Book Review: The Hidden Bones (Hills & Barbrook #1) by Nicola Ford

ThrowbackThursday

Today I’m revisiting my review of The Hidden Bones by Nicola Ford, the first in a crime mystery series featuring archaeologist Clare Hills which was published in hardback and ebook by Allison & Busby in June 2018. It’s also available in paperback and as an audiobook.

The Lost ShrineThe second book in the series, The Lost Shrine, will be published on 23rd May 2019 and is available to pre-order now.  I’m thrilled to have an advance copy of The Lost Shrine courtesy of the publishersso look out for my review towards the end of this month.

You can also read Nicola Ford’s guest post, ‘Wiltshire Noire’, here.


The Hidden Bones 2About the Book

Following the recent death of her husband, Clare Hills is listless and unsure of her place in the world. When her former university friend Dr David Barbrook asks her to help him sift through the effects of deceased archaeologist Gerald Hart, she sees this as a useful distraction from her grief.

During her search, Clare stumbles across the unpublished journals detailing Gerald’s most glittering dig. Hidden from view for decades and supposedly destroyed in an arson attack, she cannot believe her luck. Finding the Hungerbourne Barrows archive is every archaeologist’s dream. Determined to document Gerald’s career-defining find for the public, Clare and David delve into his meticulously kept records of the excavation.

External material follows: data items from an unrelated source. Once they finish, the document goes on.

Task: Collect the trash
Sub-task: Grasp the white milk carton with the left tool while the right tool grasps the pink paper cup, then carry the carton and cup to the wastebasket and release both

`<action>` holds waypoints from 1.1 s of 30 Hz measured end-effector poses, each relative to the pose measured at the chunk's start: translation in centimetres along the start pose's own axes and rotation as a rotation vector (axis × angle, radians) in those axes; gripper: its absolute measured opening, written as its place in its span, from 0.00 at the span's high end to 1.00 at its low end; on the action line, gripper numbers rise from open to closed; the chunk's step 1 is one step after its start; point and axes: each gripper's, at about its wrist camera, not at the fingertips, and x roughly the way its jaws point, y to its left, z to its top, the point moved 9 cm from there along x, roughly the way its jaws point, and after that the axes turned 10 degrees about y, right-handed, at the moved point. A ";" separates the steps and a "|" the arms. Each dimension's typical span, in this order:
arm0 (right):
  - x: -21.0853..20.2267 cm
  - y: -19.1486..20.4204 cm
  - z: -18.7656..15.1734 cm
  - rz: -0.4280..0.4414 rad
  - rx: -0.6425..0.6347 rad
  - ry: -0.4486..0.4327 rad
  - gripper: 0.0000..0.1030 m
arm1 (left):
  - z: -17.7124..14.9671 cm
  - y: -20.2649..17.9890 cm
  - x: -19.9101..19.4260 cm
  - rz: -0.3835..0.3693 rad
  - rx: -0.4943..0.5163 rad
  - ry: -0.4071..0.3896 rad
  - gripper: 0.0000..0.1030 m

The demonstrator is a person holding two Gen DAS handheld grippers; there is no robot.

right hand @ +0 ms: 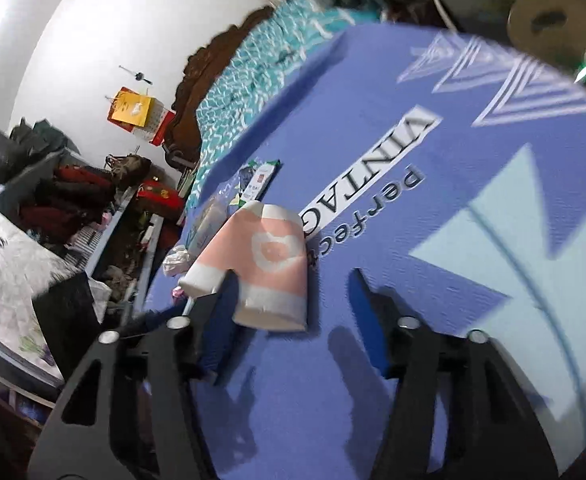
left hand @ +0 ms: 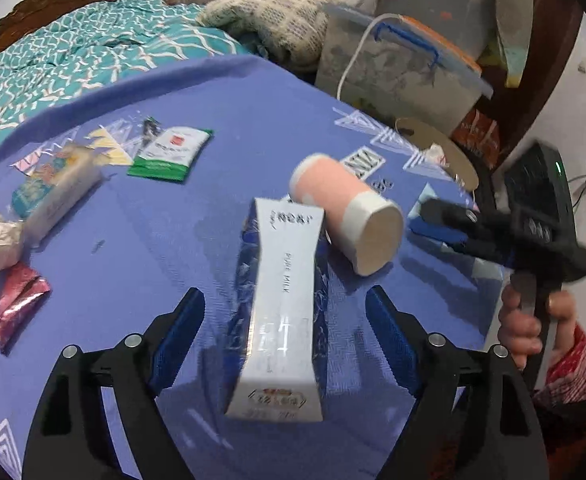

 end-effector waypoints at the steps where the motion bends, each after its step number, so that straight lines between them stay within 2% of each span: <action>1: 0.8 -0.1 0.1 0.008 0.020 0.016 0.64 | -0.1 0.1 0.6 0.007 -0.001 0.011 0.34; 2: 1.8 -0.2 0.3 0.000 0.030 0.031 0.66 | -0.3 0.3 1.1 0.016 0.000 0.026 0.52; 5: 4.0 0.9 0.5 -0.049 -0.015 0.045 0.65 | -0.7 1.1 1.2 0.010 -0.008 0.019 0.51; 10: 6.6 3.9 -0.4 -0.089 -0.113 0.081 0.62 | -2.3 5.0 -1.0 0.031 -0.108 -0.008 0.51; 11: 7.1 4.2 -0.3 -0.098 -0.126 0.085 0.60 | -2.7 5.8 -1.6 0.034 -0.130 -0.016 0.51; 13: 7.7 5.0 -0.5 -0.109 -0.149 0.087 0.47 | -3.7 7.8 -3.5 0.033 -0.193 -0.050 0.51; 15: 8.2 5.6 -0.6 -0.105 -0.168 0.094 0.46 | -4.0 8.5 -5.0 -0.001 -0.231 -0.082 0.51; 18: 9.3 5.8 -0.8 -0.104 -0.174 0.112 0.45 | -3.9 7.9 -5.8 -0.022 -0.202 -0.100 0.51; 20: 9.9 6.3 -0.6 -0.088 -0.175 0.123 0.64 | -3.4 6.8 -5.0 -0.028 -0.169 -0.090 0.51; 22: 10.2 6.8 -1.0 -0.055 -0.170 0.141 0.72 | -3.1 6.2 -4.2 -0.037 -0.158 -0.078 0.51; 24: 9.2 6.9 -0.9 -0.034 -0.154 0.115 0.75 | -2.7 5.8 -3.6 -0.052 -0.157 -0.073 0.51; 28: 4.9 4.5 1.4 -0.065 -0.095 -0.013 0.75 | -0.9 4.1 -2.7 -0.108 -0.136 -0.059 0.51; 32: -0.8 0.2 3.4 -0.117 -0.029 -0.136 0.75 | 2.8 0.2 -1.1 -0.158 -0.052 -0.040 0.51; 33: -2.7 -1.2 4.0 -0.136 -0.004 -0.176 0.75 | 4.6 -1.9 -0.4 -0.184 -0.012 -0.029 0.51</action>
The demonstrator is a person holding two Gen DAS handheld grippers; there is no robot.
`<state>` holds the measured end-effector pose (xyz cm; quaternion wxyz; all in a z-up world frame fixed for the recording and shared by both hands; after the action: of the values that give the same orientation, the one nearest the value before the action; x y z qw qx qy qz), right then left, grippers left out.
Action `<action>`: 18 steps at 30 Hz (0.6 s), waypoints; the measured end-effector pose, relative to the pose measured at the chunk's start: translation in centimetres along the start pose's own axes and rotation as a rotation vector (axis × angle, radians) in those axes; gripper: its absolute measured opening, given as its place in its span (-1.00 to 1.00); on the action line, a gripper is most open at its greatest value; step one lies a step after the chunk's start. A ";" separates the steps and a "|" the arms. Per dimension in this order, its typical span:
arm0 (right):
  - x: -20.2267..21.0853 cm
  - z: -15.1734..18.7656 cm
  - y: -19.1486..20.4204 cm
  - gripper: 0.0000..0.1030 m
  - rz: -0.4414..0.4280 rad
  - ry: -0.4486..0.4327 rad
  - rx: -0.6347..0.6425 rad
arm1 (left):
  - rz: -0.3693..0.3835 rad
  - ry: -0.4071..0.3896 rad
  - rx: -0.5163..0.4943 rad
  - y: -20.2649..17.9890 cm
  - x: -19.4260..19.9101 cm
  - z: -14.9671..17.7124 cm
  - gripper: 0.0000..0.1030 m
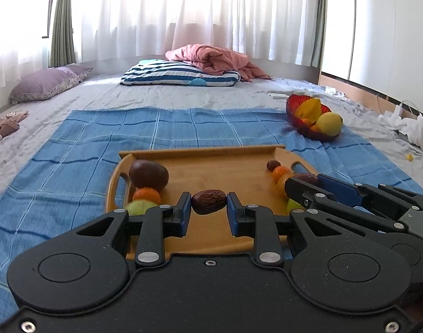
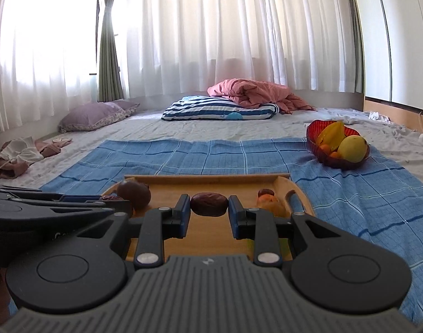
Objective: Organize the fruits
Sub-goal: 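Carry both red dates over the wooden tray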
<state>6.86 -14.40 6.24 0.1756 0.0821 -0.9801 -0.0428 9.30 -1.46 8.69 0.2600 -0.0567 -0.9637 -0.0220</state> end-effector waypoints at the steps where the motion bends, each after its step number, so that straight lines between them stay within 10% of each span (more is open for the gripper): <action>1: -0.3 -0.1 -0.1 -0.33 -0.002 -0.001 -0.003 | 0.001 -0.001 0.000 0.1 -0.3 -0.2 -0.51; 18: -5.7 0.1 -2.1 -0.33 -0.037 0.008 -0.039 | 0.045 0.075 0.042 0.9 -7.2 -1.2 -0.51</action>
<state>12.40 -15.43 3.96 0.1806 0.0969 -0.9766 -0.0649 16.18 -1.39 6.16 0.2974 -0.0718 -0.9520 0.0018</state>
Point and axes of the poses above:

But the dream suddenly becomes a nightmare as the pair unearth a disturbing discovery, putting them at the centre of a murder inquiry and in the path of a dangerous killer determined to bury the truth for ever.

Format: Hardcover, ebook (352 pp.)   Publisher: Allison and Busby
Published: 21st June 2018  Genre: Crime, Mystery

Purchase Links*
Amazon.co.uk ǀ Publisher ǀ Hive.co.uk (supporting UK bookshops)
*links provided for convenience, not as part of any affiliate programme

Find The Hidden Bones on Goodreads


My Review

Recently widowed, Clare is feeling rather lost at having to cope on her own after years of  happy marriage. The death of her husband was both sudden and unexpected. When her old university friend, David, contacts her about getting involved in his research project, it seems like the perfect distraction from her grief and also an opportunity to rekindle her love of archaeology.

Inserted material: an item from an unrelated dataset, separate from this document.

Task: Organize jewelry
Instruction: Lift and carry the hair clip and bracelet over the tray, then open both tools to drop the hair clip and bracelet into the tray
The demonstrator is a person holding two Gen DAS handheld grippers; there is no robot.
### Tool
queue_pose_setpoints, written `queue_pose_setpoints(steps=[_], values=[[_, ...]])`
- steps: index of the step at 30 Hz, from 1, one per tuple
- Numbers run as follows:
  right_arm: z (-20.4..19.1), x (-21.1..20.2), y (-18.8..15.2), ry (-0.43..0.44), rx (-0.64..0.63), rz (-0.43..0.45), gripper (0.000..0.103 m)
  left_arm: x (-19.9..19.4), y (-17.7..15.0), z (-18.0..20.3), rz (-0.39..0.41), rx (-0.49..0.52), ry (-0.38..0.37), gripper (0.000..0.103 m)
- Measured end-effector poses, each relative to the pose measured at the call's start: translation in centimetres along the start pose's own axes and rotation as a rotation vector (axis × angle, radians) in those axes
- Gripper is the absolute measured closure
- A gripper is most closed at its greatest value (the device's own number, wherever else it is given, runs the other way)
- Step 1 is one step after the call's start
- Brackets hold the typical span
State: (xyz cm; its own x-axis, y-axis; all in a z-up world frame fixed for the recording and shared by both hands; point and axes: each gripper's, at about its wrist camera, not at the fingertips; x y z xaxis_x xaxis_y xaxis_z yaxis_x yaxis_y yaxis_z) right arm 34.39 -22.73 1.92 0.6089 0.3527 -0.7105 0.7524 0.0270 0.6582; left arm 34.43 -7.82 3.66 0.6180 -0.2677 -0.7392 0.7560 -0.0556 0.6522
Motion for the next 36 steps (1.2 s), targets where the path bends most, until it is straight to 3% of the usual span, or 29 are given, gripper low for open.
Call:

Initially, I wasn’t sure I shared Clare and David’s excitement at the discovery of a missing artefact as they comb through the papers of deceased archaeologist, Gerald Hart, famed for his work on the Hungerbourne Barrow.   However, that all changed when the pair make a startling discovery about one of the finds in the collection. It brings to light revelations from the past that although historic definitely do not relate to the Bronze Age. I was now hooked.

History starts to repeat itself in other ways as the excavation team led by David and Clare are plagued by graffiti warning messages and accidents on site, just as occurred at the time of the original excavation. But are they actually just accidents, manifestations of an ancient curse or something more sinister but distinctly earthbound?  When events turn darker and more dangerous still, it becomes clear that there is someone who will stop at nothing to prevent the excavation continuing.

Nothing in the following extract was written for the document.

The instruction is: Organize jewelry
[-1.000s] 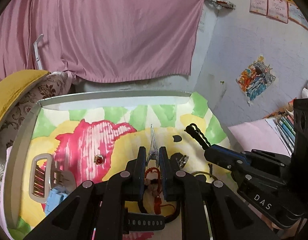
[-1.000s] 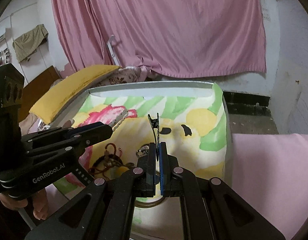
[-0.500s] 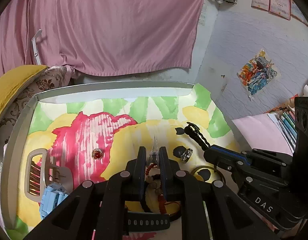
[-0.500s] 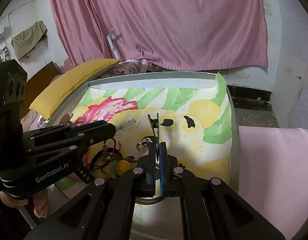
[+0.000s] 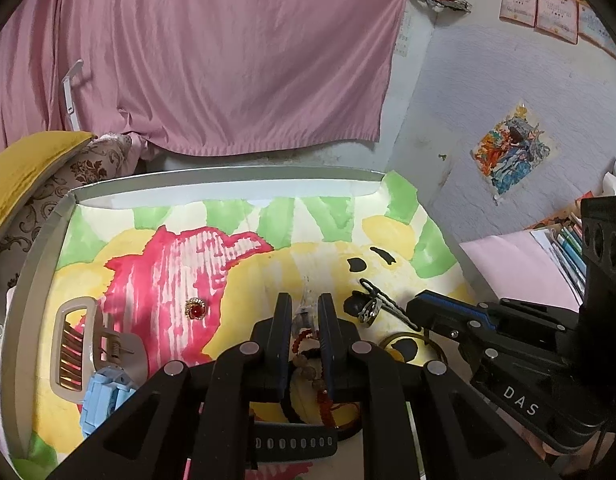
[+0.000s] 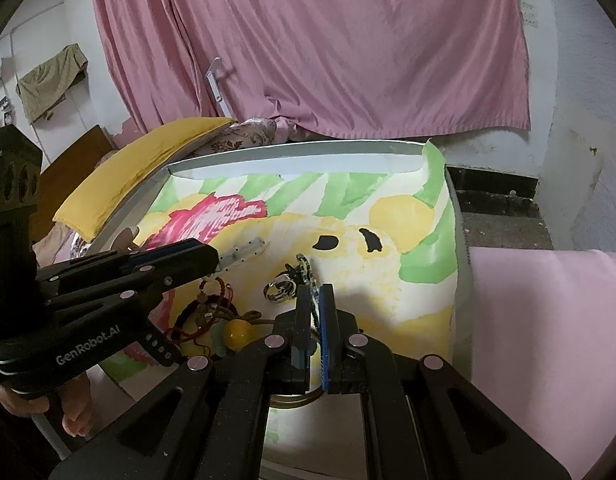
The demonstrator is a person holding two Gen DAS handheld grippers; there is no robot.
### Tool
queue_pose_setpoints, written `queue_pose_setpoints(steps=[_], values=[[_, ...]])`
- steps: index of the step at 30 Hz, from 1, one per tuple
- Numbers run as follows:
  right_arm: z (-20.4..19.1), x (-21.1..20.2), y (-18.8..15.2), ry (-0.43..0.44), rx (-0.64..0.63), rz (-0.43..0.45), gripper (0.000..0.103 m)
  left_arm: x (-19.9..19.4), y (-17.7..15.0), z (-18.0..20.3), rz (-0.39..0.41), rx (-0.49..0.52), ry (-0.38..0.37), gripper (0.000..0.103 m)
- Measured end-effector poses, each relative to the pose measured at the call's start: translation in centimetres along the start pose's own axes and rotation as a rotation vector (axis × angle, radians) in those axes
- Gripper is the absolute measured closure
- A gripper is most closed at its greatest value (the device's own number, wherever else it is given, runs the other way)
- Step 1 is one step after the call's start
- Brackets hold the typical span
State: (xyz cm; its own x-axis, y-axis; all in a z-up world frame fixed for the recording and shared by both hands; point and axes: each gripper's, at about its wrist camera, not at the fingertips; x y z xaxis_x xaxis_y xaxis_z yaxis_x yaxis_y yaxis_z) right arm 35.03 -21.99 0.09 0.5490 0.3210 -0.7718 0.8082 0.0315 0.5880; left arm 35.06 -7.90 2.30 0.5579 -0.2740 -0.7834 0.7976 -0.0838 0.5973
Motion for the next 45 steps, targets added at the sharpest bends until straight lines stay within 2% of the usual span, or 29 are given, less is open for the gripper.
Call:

The author certainly kept me guessing about who the culprit was. One minute I was sure I knew who was responsible, the next minute I was convinced it was someone else. Eventually the perpetrator and their motive is revealed but not before lucky escapes for some members of the team and just the opposite for others.

It turns out archaeology has much in common with the investigation of a crime. They both involve gathering and piecing together evidence, investigating available source information, testing assumptions and coming to conclusions. A crime scene must be preserved in the same way as an archaeological excavation site. Because of the author’s background, the details about the excavation and the archaeological procedures felt completely authentic.  I also got the same sense about David’s tussles with his university head of department over the need to deliver research funding that appears to be such a feature of modern day academia.

What I particularly enjoyed about the book was the strong cast of female characters – Clare, obviously, but also Margaret and Jo. Along with David, the author has lined up an interesting team for future books in the series.   The Hidden Bones is an engrossing murder mystery with engaging characters that will appeal to lovers of crime fiction, fans of TV’s Time Team or those with an interest in history or archaeology.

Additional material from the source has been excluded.